■ **Action item**
Which lines below hold the word "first"? Report each one.
─── Data for the task ───
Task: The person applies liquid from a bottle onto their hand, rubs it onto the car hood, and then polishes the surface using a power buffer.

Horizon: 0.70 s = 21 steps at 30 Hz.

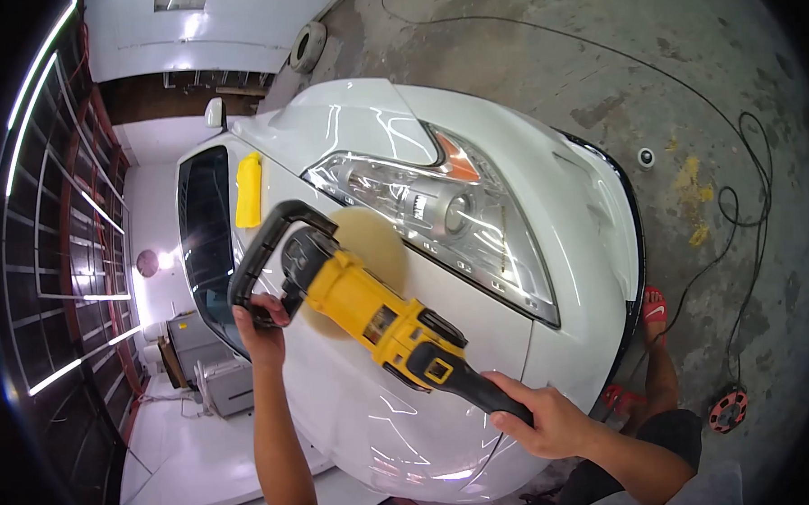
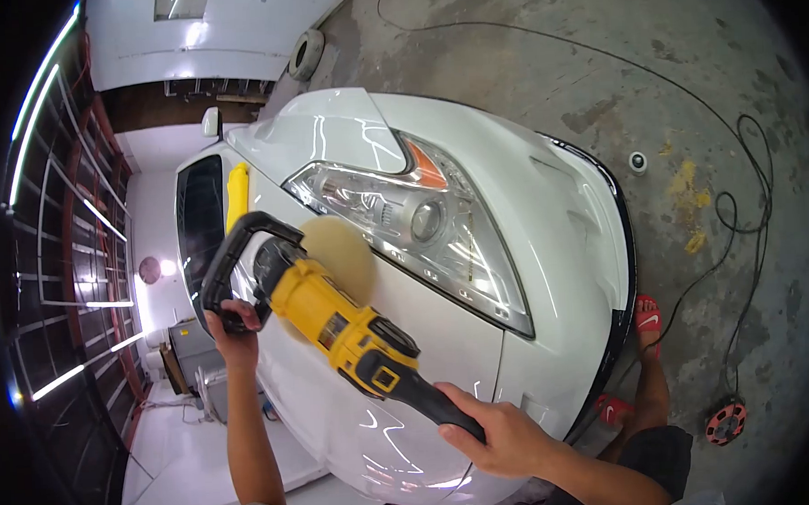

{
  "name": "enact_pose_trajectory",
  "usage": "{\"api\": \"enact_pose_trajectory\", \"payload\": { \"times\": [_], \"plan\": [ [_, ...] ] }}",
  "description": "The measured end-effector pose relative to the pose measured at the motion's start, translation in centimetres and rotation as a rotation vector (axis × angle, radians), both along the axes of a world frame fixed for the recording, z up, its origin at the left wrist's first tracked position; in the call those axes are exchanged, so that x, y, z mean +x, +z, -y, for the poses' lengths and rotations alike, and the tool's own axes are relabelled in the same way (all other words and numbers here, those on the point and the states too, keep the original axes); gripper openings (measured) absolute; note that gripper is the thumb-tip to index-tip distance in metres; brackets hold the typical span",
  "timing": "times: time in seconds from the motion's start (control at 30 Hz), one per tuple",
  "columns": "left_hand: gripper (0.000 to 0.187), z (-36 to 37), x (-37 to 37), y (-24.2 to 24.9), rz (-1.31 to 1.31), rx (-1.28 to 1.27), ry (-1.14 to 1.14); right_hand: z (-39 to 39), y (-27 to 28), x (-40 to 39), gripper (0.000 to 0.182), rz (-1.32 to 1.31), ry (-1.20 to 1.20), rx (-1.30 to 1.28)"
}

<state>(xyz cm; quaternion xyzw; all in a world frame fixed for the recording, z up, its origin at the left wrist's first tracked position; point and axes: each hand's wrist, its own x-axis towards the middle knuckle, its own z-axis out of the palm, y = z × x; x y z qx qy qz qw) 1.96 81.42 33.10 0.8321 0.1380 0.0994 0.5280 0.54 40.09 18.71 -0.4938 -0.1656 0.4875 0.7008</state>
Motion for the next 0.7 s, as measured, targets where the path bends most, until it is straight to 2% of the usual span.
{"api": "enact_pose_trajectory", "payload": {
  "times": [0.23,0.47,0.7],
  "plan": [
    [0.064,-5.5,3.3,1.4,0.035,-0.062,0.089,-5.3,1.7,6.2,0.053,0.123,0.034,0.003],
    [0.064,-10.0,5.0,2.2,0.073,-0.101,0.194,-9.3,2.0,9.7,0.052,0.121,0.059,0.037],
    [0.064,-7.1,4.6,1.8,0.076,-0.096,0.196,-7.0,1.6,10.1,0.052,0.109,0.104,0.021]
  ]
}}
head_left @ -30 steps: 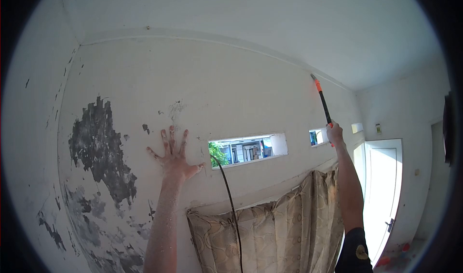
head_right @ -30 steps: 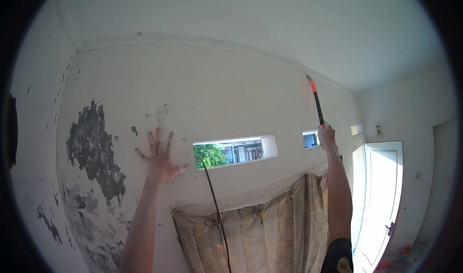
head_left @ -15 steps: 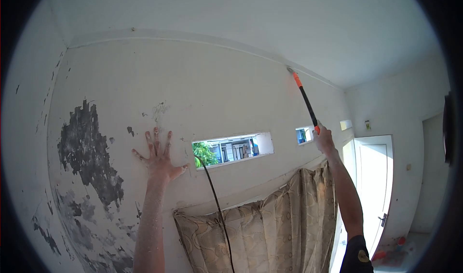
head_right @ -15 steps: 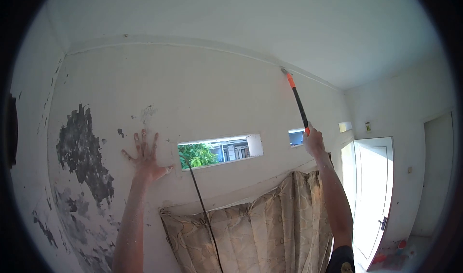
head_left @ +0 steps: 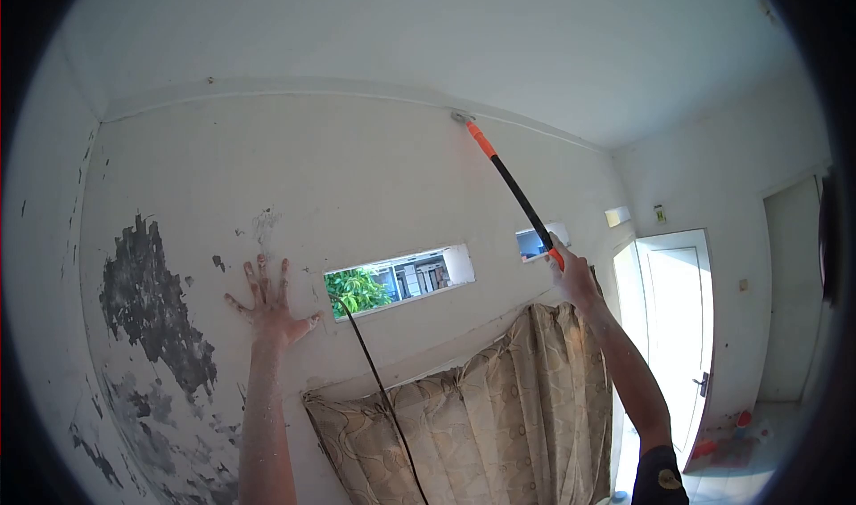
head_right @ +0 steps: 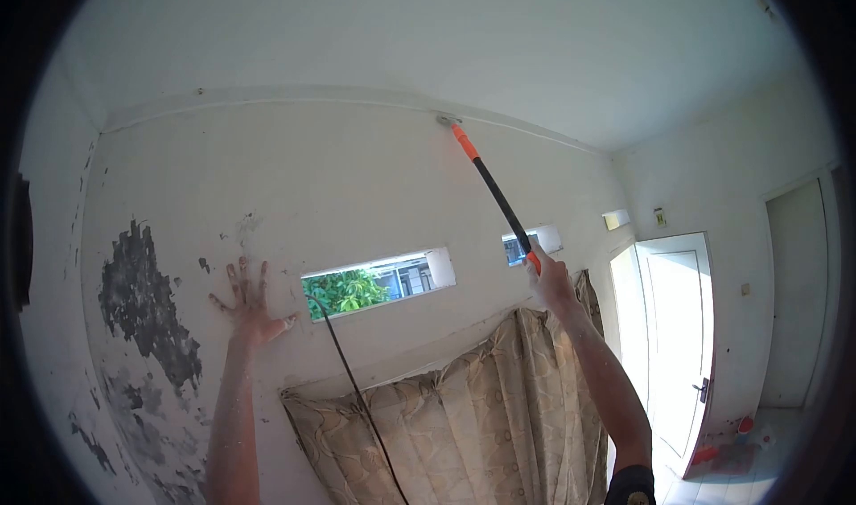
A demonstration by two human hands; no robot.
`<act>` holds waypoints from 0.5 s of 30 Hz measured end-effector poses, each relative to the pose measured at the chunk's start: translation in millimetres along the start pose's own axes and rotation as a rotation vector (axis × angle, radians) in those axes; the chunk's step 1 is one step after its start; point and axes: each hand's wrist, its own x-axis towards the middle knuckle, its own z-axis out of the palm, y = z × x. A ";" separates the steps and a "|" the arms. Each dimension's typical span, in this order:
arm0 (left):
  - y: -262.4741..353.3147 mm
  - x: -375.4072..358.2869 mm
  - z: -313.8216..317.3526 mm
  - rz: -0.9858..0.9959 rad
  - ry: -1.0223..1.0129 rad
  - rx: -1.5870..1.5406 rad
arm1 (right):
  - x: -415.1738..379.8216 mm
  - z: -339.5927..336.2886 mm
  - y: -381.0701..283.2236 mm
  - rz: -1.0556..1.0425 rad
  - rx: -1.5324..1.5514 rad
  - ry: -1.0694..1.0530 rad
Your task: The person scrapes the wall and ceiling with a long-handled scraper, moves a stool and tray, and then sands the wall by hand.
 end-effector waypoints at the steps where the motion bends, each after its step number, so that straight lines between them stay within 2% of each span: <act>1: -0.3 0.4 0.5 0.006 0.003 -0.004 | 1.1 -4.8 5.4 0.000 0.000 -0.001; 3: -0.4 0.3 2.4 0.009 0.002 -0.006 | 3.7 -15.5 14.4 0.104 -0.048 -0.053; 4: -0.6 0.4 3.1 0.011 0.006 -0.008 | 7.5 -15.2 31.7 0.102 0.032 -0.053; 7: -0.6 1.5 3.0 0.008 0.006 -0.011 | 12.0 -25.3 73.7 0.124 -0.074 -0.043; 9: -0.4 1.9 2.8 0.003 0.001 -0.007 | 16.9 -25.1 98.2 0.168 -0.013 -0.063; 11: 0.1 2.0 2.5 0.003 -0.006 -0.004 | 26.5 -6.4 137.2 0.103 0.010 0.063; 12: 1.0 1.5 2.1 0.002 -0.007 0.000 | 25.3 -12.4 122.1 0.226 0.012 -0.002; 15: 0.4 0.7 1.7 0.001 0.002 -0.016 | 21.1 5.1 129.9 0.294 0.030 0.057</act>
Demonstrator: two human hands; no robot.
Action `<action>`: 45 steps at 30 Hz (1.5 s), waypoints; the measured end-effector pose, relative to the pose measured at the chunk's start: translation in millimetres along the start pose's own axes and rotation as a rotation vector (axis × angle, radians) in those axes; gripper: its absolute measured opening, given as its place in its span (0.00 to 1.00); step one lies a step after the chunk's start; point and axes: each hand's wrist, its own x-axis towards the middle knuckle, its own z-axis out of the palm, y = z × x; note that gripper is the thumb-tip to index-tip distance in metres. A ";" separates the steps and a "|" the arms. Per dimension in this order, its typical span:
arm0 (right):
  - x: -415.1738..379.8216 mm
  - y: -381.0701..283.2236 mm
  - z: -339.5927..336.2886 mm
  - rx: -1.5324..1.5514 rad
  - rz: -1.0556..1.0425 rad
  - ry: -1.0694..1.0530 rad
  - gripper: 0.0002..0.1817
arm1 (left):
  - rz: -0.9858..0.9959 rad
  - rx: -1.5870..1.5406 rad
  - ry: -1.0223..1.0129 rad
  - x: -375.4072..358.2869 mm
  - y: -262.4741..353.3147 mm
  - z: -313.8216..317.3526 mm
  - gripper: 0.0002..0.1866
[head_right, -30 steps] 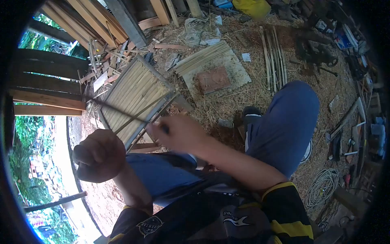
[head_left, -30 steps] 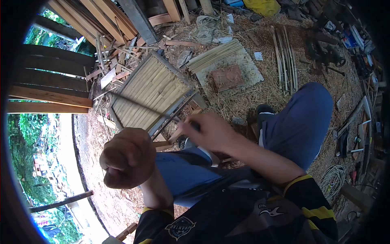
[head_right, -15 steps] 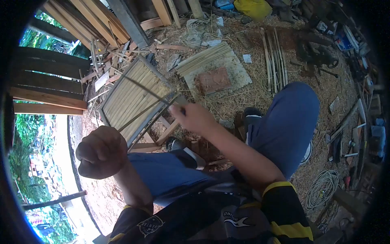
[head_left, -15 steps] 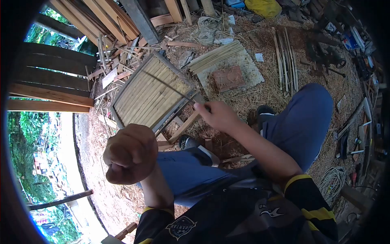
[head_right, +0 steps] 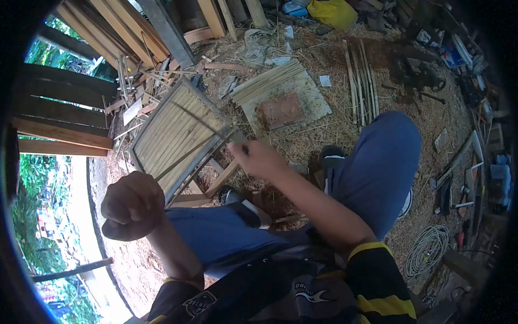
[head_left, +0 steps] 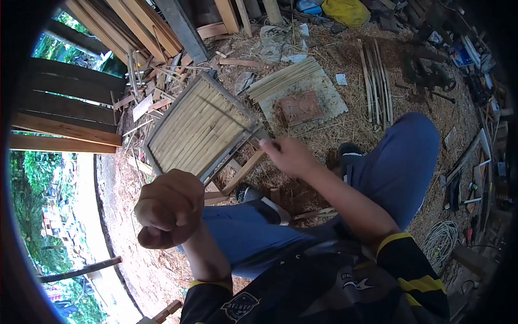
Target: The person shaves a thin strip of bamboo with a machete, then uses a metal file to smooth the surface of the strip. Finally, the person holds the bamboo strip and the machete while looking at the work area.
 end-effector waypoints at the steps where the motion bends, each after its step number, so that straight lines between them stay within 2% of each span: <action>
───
■ **Answer box**
  "description": "The measured end-effector pose relative to the pose measured at the motion's start, translation in centimetres and rotation as a rotation vector (axis × angle, radians), both along the axes of a world frame fixed for the recording, z up, its origin at the left wrist's first tracked position; in the call those axes are exchanged, so that x, y, z mean +x, +z, -y, for the poses' lengths and rotations alike, and the tool's own axes are relabelled in the same way (all other words and numbers here, those on the point and the states too, keep the original axes); gripper openings (measured) absolute; note that gripper is the thumb-tip to index-tip distance in metres; brackets hold the typical span",
<state>(xyz cm; quaternion xyzw; all in a world frame fixed for the recording, z up, its origin at the left wrist's first tracked position; point and axes: each hand's wrist, its own x-axis towards the middle knuckle, its own z-axis out of the palm, y = z × x; x y z qx qy qz qw) 1.96 81.42 33.10 0.8321 0.1380 0.0994 0.5280 0.54 40.09 18.71 -0.4938 -0.1656 0.4875 0.7008</state>

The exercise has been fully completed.